Mandela was a revolutionary - Blade Nzimande

How the SACP sees the former South African president and global icon

Red Alert: Nelson Mandela Day: Celebrating Madiba's revolutionary legacy

On Saturday 18 July 2009, on the 91st birthday of one of the greatest heroes produced by the South African revolution, our movement and government will be launching what will be the first of an annual event, the Nelson Mandela Day. On this day we shall celebrate, honour and seek to emulate the revolutionary example set by Cde Nelson Mandela, former President of the ANC and the first President of a democratic South Africa.

The SACP pledges its full support to this and will seek to actively participate in the Nelson Mandela Day activities, both as part of the Tripartite Alliance and in its own right as an independent political party of the working class. Celebrating the contributions and sacrifices of Madiba also coincides with the SACP's 88th anniversary, founded on 31 July 1921 in Cape Town. During this anniversary month of the SACP, we shall also be celebrating the contributions of Nelson Mandela and many other revolutionary patriots, with whom we have been in the trenches for the past 88 years.

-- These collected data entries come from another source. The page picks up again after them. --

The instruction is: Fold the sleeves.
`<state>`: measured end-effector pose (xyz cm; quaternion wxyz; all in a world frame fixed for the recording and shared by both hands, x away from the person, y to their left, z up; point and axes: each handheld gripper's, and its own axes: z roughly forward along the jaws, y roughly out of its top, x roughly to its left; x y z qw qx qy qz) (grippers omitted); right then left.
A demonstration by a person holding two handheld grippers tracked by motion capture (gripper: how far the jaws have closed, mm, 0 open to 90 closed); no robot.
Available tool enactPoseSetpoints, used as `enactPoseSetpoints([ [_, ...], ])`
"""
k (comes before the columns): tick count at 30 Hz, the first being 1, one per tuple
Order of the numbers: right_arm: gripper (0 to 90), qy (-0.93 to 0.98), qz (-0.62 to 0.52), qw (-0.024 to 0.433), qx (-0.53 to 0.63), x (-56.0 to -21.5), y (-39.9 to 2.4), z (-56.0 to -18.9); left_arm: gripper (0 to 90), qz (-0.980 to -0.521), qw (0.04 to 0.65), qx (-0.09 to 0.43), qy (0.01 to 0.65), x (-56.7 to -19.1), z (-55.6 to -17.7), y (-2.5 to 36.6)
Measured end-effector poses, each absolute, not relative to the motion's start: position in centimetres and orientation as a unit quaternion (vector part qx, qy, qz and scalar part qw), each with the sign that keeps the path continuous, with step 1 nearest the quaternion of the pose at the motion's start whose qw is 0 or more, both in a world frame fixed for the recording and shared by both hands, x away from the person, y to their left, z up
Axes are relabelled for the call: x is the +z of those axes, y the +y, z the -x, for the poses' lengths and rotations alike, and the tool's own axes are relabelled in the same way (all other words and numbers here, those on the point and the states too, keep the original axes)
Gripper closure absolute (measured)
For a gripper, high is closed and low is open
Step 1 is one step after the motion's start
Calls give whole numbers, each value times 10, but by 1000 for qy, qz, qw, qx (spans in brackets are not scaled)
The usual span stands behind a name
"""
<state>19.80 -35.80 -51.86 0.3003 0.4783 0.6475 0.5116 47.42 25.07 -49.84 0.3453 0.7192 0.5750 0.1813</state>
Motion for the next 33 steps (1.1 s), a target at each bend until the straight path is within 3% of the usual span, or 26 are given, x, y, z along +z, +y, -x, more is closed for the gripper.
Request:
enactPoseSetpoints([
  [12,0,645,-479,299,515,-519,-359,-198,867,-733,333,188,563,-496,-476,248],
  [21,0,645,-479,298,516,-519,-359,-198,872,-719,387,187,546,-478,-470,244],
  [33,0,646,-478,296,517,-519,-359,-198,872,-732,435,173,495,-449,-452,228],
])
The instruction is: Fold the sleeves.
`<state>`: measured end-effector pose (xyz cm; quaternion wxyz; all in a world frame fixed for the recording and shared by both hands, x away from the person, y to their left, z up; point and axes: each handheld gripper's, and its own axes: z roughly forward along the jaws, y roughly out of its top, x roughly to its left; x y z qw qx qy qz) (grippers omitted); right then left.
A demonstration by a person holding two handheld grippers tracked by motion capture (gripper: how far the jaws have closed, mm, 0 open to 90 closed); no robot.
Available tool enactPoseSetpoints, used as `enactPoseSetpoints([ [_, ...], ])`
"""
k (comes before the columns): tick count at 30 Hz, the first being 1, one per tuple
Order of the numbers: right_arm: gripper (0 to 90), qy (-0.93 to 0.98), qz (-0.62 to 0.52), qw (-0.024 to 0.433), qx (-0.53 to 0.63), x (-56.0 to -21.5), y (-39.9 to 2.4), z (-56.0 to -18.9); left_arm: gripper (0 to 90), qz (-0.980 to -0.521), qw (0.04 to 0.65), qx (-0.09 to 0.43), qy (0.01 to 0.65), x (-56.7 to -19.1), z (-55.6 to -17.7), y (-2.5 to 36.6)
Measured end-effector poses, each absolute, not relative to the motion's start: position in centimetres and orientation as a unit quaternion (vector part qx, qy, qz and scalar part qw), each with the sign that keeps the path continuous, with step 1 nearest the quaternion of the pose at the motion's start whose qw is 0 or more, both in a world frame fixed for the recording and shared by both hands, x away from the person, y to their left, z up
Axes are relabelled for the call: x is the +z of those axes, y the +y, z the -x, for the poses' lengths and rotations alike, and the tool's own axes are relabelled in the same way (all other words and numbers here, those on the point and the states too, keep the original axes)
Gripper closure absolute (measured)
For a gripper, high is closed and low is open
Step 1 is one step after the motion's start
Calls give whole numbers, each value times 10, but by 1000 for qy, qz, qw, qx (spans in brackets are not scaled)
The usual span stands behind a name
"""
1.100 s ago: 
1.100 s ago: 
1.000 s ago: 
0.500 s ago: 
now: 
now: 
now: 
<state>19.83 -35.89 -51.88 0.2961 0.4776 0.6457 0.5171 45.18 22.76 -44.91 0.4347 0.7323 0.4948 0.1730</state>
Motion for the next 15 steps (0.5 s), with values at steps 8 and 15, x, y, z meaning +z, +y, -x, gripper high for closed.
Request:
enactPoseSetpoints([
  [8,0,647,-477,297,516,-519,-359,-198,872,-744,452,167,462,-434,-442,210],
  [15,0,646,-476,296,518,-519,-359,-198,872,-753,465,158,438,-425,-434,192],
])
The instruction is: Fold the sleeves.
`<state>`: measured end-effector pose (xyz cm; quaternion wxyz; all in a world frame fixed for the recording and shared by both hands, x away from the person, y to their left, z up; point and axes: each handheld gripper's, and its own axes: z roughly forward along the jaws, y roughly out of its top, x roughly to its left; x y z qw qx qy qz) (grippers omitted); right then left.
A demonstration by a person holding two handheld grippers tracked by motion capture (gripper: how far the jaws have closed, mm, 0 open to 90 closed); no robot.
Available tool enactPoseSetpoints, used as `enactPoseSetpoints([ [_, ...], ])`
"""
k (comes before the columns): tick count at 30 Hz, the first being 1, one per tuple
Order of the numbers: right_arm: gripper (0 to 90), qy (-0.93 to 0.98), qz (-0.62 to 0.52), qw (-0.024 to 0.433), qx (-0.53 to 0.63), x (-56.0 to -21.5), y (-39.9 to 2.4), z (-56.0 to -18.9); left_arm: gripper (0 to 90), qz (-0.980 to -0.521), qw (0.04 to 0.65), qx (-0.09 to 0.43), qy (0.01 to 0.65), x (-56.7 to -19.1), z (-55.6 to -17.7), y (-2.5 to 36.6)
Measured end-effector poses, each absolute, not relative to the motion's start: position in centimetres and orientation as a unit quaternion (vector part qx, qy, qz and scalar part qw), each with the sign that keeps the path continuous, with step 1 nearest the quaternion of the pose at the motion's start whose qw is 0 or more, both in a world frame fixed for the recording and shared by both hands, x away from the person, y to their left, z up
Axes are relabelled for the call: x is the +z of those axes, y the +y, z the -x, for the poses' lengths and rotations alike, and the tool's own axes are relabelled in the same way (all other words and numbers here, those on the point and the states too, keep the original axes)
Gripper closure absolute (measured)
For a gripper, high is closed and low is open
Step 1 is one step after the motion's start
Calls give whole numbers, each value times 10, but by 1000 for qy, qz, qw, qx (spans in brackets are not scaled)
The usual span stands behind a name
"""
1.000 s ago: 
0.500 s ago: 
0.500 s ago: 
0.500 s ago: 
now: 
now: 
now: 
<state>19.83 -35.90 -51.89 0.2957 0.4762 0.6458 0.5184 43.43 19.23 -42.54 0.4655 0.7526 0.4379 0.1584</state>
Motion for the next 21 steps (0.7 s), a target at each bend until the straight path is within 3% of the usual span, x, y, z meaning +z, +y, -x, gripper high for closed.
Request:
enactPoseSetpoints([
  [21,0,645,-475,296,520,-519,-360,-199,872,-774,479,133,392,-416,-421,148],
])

As the SACP has correctly and consistently argued before, Cde Nelson Mandela should in the first instance be recognized and celebrated as a revolutionary, and indeed one of the most prominent revolutionaries of the 20th century. Much as we appreciate that Nelson Mandela is respected globally by a wide variety of people drawn from across all social classes, it is important that the legacy of Nelson Mandela as a revolutionary, a former combatant of Umkhonto WeSizwe, and a leader of a revolutionary national liberation movement, must never be allowed to disappear.

Nelson Mandela became what he is today, principally because he understood that our revolution was about the liberation of millions of ordinary workers and the poor. Madiba also understood that much as leaders are important in any revolution, but it is the masses themselves who are their own liberators and architects of their future. It is important to constantly elevate this reality not only rhetorically, but practically, by continuing to mobilize the mass of our people to be at the forefront of consolidating and deepening our national democratic revolution.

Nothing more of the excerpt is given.